__THE TASK__:
Print exactly and only the lines that run from the one containing "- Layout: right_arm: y" through the end of the material, please, omitting pictures.

__SUPPLIED MATERIAL__:
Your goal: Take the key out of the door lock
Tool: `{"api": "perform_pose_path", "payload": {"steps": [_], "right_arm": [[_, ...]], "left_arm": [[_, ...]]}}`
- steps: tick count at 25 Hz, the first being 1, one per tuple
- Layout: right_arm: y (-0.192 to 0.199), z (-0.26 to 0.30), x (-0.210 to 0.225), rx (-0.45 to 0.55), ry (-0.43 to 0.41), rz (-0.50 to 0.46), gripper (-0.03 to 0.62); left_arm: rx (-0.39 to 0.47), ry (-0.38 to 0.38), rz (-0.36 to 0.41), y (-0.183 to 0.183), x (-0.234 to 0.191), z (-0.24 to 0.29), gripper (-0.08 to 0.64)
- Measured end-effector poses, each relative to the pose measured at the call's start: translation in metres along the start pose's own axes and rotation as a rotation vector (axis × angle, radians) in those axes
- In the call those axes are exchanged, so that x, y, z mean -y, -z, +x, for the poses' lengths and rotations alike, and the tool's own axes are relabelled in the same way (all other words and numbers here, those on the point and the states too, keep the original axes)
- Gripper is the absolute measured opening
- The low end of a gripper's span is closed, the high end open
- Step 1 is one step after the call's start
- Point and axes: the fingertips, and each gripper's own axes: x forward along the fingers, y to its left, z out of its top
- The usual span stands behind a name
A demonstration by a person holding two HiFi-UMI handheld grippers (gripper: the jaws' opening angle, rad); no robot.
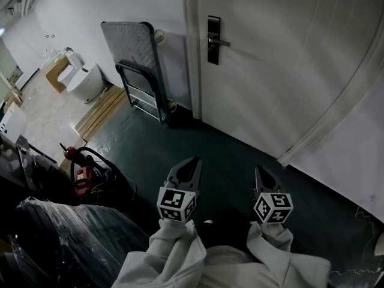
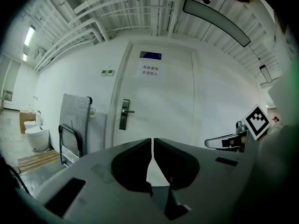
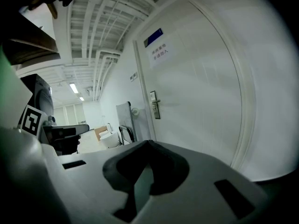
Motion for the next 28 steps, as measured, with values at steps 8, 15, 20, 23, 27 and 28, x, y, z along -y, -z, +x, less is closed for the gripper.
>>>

__RESPONSE AREA__:
- Layout: right_arm: y (-0.192 to 0.199), z (-0.26 to 0.30), x (-0.210 to 0.225), rx (-0.45 to 0.55), ry (-0.43 to 0.41), rz (-0.50 to 0.46), gripper (-0.03 to 0.62); left_arm: rx (-0.39 to 0.47), ry (-0.38 to 0.38), rz (-0.36 to 0.41), y (-0.183 to 0.183), x (-0.234 to 0.191), z (-0.24 to 0.29), gripper (-0.08 to 0.64)
- Measured end-effector poses, each relative to the pose measured at the call's start: translation in metres along the start pose's own axes and rotation as a rotation vector (axis × angle, radians) in those axes
- In the call those axes are exchanged, so that x, y, z mean -y, -z, +x, for the poses' lengths and rotations alike, and the tool's own axes are relabelled in the same way (all other words and numbers here, those on the point and the states too, keep the original axes)
- Gripper is the absolute measured opening
- The low end of a gripper's span is closed, the high end open
- Step 1 is one step after the call's start
- Point and axes: the fingertips, and each gripper's own axes: x forward along the fingers, y to its left, z out of its top
- The usual span stands behind a name
A demonstration by a person holding two HiFi-UMI handheld grippers (gripper: the jaws' opening angle, rad); no robot.
Motion for the next 28 steps, as measured, with values at steps 8, 15, 20, 23, 27 and 28, x, y, z along -y, -z, +x, less is closed for the gripper.
>>>

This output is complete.